Association between hypoxia and tumor microbes
Significant evidence suggests that the composition of the gut microbiome correlates with the initiation and progression of colorectal cancer and affects tumor sensitivity to anticancer therapy (15). Accordingly, we evaluated tumor microbiota composition in ORIEN and TCGA patient samples using the exogenous sequences in tumors and immune cells {exotic} tool for quantifying microbe abundances in tumor RNA-seq data (22). To identify taxa associated with high levels of tumor hypoxia, we stratified patient samples into tertiles of increasing hypoxia scores (24) and quantified log2 abundance fold change between the bottom and top ranked tertiles (Fig. 2A). This analysis was performed on both ORIEN and TCGA colorectal cancer datasets, and several microbes were concordant in both datasets (significant and in the same direction; Fig. 2B; all fold changes are available in Supplementary Table S3). Interestingly, Fusobacterium nucleatum has been associated with poor outcomes in patients with colorectal cancer (15, 16) and is elevated in hypoxic tumors (Fig. 2A and B). Hypoxic tumors also contained significantly more M0-type macrophages, resting NK cells, memory B cells, CD4 T cells (regulatory T cells and resting memory), and activated dendritic cells, estimated by a deconvolution approach (Supplementary Fig.

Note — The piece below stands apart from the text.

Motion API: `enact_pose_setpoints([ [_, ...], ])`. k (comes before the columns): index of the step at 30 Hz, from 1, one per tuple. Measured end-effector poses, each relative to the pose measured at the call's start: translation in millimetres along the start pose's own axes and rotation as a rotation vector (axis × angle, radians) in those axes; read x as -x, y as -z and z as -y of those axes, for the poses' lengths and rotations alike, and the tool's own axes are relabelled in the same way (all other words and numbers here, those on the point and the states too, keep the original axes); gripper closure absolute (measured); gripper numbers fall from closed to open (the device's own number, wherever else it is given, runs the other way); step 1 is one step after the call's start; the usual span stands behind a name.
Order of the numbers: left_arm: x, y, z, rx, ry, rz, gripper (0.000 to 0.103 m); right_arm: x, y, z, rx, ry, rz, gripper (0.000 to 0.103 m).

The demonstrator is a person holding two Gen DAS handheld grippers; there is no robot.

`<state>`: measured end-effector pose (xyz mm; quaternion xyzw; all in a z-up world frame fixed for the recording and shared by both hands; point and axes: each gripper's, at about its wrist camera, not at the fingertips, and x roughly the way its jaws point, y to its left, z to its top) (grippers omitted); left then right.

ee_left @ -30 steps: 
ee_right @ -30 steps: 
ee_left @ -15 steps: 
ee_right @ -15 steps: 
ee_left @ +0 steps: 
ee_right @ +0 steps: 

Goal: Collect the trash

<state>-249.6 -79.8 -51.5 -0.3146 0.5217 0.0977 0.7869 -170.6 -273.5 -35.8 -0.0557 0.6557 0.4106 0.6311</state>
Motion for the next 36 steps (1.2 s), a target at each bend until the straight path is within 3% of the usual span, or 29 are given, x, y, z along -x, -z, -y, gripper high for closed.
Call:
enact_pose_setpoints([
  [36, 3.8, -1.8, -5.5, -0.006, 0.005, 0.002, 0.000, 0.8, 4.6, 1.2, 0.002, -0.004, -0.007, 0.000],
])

S2; Supplementary Table S4). Amplicon-based sequencing of a subset of the ORIEN samples confirmed the presence of Fusobacterium, which had a higher median abundance in hypoxic tumors, though the difference between the distributions was not statistically significant (Supplementary Fig. S3).
Hypoxia score associated with significant differences in microbial populations in colorectal cancer. A, Volcano plot of microbes from ORIEN and TCGA tumors showing strain differences when tumors are stratified by high vs. low hypoxia scores (tertiles). B, Fold change of microbes that show hypoxic enrichment in both ORIEN and TCGA datasets. XRT, X-ray therapy.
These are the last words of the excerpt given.